Hi, I had reached a special problem and found that the calculation which using for ... loop is more efficiency than use the VM library of MKL. I test for several examples. It shows the same kind of results.

For example. Work with CPU : Intel(R) Xeon(R) Gold 6148 CPU, Intel Parallel Studio 2018u5. After running the 'test', the result shows:

./test
Time for normal distribution
   serial:   5s
   vector (HA):   12s
   vector (LA):   11s
   vector (EP):   12s

The compile and link flags are:

-O3 -xHost -DMKL_ILP64 -I${MKLROOT}/include

And for link:

-Wl,--start-group ${MKLROOT}/lib/intel64/libmkl_intel_ilp64.a ${MKLROOT}/lib/intel64/libmkl_sequential.a ${MKLROOT}/lib/intel64/libmkl_core.a -Wl,--end-group -lpthread -lm -ldl

I also using Vtune to check the computing. It shows the time consuming of vdExp is almost equal the for...loop of serial part. The source code and Makefile are found in the tar package. The OS is Centos 7.3

I don't understand why the VM library runs so slowly. Is there anything wrong with the FLAGS or codes?

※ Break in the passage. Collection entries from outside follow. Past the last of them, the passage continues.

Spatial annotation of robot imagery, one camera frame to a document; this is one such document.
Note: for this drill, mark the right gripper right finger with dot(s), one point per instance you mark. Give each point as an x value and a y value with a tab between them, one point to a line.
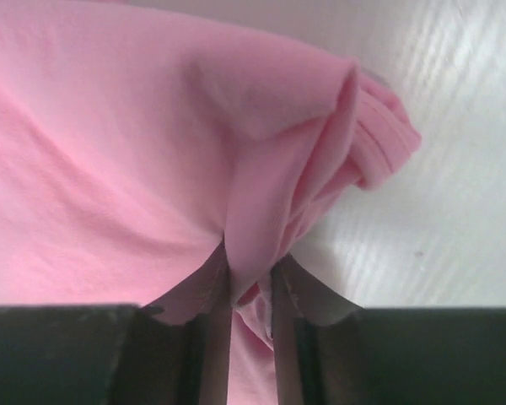
329	350

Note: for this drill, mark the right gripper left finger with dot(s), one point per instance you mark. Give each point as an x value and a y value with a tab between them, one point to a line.
173	351

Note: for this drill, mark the pink t shirt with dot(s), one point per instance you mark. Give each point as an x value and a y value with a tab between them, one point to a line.
134	142

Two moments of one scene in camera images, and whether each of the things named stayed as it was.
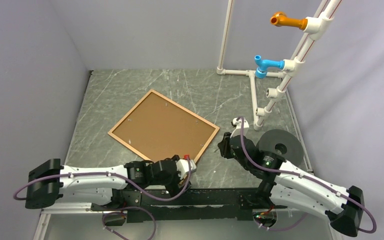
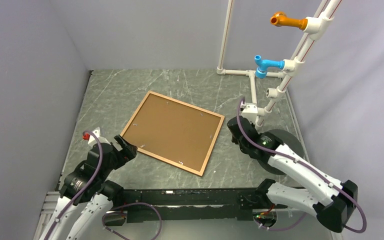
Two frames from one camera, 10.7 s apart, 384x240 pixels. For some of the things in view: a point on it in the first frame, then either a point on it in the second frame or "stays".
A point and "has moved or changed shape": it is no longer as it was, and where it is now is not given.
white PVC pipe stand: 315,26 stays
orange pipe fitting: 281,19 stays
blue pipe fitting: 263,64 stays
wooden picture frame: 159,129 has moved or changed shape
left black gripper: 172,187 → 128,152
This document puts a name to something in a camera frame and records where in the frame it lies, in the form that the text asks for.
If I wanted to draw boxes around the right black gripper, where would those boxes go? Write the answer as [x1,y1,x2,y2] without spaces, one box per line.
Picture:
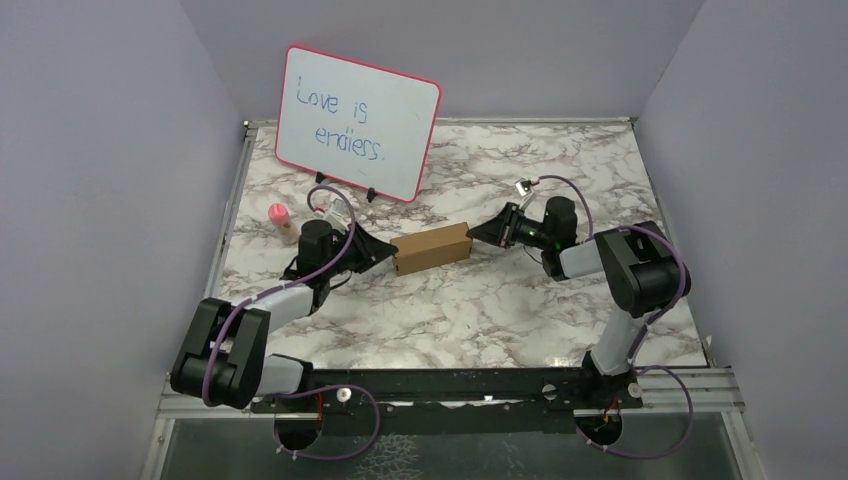
[468,203,553,251]

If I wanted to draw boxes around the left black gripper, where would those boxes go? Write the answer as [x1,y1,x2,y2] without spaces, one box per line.
[323,222,396,278]

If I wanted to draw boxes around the brown cardboard box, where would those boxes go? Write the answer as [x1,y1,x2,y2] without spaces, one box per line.
[390,222,472,276]

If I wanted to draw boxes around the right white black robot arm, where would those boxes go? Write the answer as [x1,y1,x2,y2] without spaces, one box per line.
[467,196,691,407]

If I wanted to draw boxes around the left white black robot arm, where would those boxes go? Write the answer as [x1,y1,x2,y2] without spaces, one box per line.
[169,220,398,411]

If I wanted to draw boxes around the pink capped small bottle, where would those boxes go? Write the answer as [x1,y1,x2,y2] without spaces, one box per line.
[268,203,300,245]

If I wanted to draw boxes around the pink framed whiteboard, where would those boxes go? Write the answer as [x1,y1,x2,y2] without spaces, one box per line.
[274,45,442,203]

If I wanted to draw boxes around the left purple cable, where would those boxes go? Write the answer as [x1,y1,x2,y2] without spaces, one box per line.
[201,185,383,463]

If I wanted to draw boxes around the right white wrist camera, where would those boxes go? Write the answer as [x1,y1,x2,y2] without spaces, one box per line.
[515,178,536,210]

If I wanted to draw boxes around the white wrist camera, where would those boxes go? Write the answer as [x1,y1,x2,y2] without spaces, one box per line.
[515,178,536,210]
[321,199,351,234]

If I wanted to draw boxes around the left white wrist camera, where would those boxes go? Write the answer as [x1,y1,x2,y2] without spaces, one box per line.
[321,199,351,234]

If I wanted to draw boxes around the aluminium front frame rail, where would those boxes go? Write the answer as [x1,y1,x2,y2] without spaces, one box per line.
[156,369,747,420]

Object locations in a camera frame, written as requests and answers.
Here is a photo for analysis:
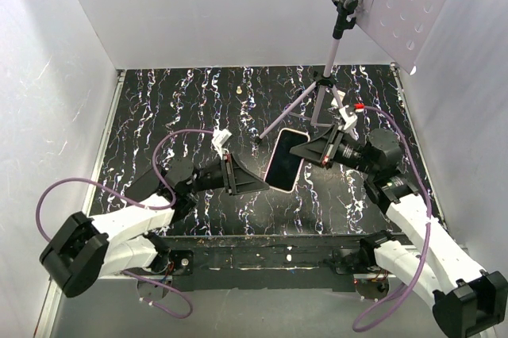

Gennady_F_Intel · ‎01-05-2019

What is the problem size? Please check with the latest MKL 2019 u1.

>> the calculation which using for ... loop is more efficiency than use the VM library of MKL.

actually, in the case of loops, svml implementation of these functions would be called and for short and medium problems, we expect the SVML performance would be better.

祁__志国 · ‎01-06-2019

Thanks for your reply.

The size is big, I think. There are two loops.

for(i=0;i<30000; i++)

for(j=0;j<100000; j++)

So it is 30000x100000 = 3e9.

If the for ... loop codes runs slower than which use svml, it is only in this case, to compile the codes by gcc with MKL.

Hinds__David · ‎04-01-2019

The VML version of your code is memory bound, which is why you see no difference in performance for HA/LA/EP modes. You would need to rearrange the VML version of the code to be cache-blocked to have better performance -- try tests with smaller values of nx to see how this matters. For your inner loops to fit in L2 cache, you should limit nx to something like 10000 or less.

The serial version of the code has much better memory utilization because it makes just one pass through the x and y_serial vectors for each pass of the outer loop. The VML version also has to write and read the three temporary vectors.